5.3 Anche la parte civile (OMISSIS) ha proposto ricorso per lamentare:

a) nullita’ della sentenza per mancanza assoluta di motivazione in ordine all’esclusione di alcune categorie di danno, patrimoniale, biologico ed esistenziale, ed al riconoscimento della somma di euro 40.000,00 a titolo di danno morale in luogo della maggiore somma richiesta o comunque degli importi previsti dalle tabelle del Tribunale di Milano, generalmente utilizzate per liquidare il danno morale, che avrebbero comportato il riconoscimento di una somma compresa tra il minimo di euro 163.080 ed un massimo di euro 326.150. Sia nella sentenza impugnata, che in quella di legittimita’ sono state evidenziate le gravissime responsabilita’ degli imputati per l’abbandono della vittima, il cui corpo era stato rinvenuto soltanto cinque anni dopo la scomparsa in un fossato delimitante un cantiere a poche centinaia di metri dalla casa di cura, il che ha comportato per il ricorrente, suo figlio, l’ansia protrattasi per lo stesso periodo di non avere notizie del genitore e la necessita’ di dover convivere con la disperazione della propria madre per tale perdita, nonche’, dopo la scoperta, con la consapevolezza della fine lenta e straziante del padre, caduto in luogo impervio ed abbandonato per ore prima che intervenisse il decesso. Non era stato inspiegabilmente riconosciuto il danno patrimoniale per il tempo sottratto al lavoro per le ricerche del padre, per le trasferte e le spese funerarie, per le quali avrebbe dovuto al piu’ emettersi pronuncia di condanna generica secondo quanto previsto dall’articolo 539 c.p.p., ne’ il danno biologico ed esistenziale e la somma riconosciuta era irrisoria.
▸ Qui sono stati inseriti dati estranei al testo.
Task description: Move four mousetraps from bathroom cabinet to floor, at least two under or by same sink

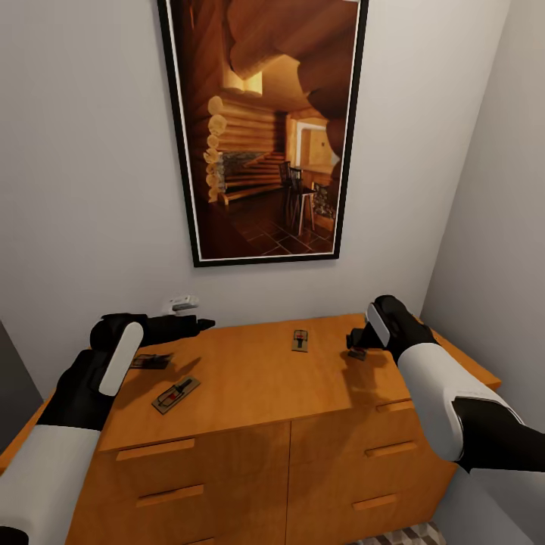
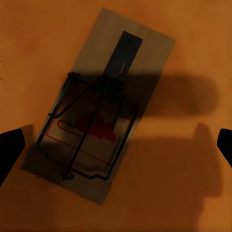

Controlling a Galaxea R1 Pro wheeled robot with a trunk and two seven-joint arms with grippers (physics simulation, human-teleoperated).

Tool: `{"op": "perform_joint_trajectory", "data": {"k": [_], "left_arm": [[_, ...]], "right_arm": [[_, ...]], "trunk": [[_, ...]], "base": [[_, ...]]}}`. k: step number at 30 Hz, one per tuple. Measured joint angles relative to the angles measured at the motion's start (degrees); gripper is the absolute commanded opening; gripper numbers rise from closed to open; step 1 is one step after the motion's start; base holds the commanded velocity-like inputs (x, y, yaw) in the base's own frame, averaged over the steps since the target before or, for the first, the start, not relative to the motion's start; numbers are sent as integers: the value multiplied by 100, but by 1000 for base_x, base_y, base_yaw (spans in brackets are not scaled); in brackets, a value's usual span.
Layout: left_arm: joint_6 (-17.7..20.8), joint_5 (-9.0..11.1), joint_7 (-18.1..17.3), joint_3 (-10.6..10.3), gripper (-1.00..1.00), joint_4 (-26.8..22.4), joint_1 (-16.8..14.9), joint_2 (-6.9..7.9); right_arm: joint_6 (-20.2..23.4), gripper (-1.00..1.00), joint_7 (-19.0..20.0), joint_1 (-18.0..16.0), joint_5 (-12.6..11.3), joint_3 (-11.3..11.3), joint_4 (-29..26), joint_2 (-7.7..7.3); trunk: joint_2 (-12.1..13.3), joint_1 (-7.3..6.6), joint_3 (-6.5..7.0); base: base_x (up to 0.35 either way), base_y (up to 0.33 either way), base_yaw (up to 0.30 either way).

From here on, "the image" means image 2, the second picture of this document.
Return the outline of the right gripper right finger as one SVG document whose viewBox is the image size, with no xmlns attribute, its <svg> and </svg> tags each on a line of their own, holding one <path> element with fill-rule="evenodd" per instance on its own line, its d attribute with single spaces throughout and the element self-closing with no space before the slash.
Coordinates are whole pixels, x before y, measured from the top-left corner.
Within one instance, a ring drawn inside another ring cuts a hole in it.
<svg viewBox="0 0 232 232">
<path fill-rule="evenodd" d="M 217 146 L 232 167 L 232 130 L 220 130 Z"/>
</svg>

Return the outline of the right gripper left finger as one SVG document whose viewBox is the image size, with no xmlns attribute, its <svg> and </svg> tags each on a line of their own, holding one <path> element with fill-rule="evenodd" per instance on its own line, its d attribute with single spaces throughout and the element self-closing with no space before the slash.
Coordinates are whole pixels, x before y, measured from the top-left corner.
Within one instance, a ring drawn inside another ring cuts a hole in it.
<svg viewBox="0 0 232 232">
<path fill-rule="evenodd" d="M 25 147 L 21 129 L 0 134 L 0 187 Z"/>
</svg>

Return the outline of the mousetrap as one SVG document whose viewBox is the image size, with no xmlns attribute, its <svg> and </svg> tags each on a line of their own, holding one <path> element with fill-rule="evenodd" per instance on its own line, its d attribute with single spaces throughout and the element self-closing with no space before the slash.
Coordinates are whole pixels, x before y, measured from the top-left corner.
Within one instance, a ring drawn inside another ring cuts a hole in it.
<svg viewBox="0 0 232 232">
<path fill-rule="evenodd" d="M 102 206 L 175 42 L 102 7 L 21 169 Z"/>
</svg>

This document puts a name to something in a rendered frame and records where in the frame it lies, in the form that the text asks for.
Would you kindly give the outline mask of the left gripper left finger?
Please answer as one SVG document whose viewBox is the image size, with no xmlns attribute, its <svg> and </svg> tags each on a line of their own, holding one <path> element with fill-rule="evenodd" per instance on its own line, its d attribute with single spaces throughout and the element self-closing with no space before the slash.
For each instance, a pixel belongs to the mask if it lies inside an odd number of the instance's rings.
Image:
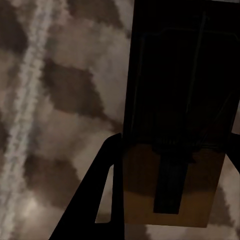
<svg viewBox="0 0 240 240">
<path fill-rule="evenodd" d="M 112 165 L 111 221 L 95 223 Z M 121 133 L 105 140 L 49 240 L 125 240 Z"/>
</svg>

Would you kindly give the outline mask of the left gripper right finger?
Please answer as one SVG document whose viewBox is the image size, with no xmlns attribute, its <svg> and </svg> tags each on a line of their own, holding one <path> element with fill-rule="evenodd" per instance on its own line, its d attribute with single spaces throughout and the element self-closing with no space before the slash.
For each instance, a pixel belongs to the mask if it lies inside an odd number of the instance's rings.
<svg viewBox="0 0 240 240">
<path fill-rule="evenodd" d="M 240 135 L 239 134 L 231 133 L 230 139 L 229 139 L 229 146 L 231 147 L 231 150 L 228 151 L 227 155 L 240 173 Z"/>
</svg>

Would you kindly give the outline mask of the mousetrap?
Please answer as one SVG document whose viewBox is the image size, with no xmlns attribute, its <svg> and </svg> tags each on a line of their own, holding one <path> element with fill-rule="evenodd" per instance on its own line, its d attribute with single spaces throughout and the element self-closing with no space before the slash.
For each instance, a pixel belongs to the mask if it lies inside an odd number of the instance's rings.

b) Nullita’ della sentenza quanto alla liquidazione delle spese di costituzione della parte civile, operata in modo unitaria per tutti e tre i gradi di giudizio e per assoluta mancanza di motivazione in ordine ai criteri impiegati a fronte di tre note dettagliate, che avevano esposto valori medi previsti dalla legge; inoltre, non aveva applicato senza motivazione l’aumento previsto dal Decreto Legislativo n. 40 del 2012, articolo 12, comma 4.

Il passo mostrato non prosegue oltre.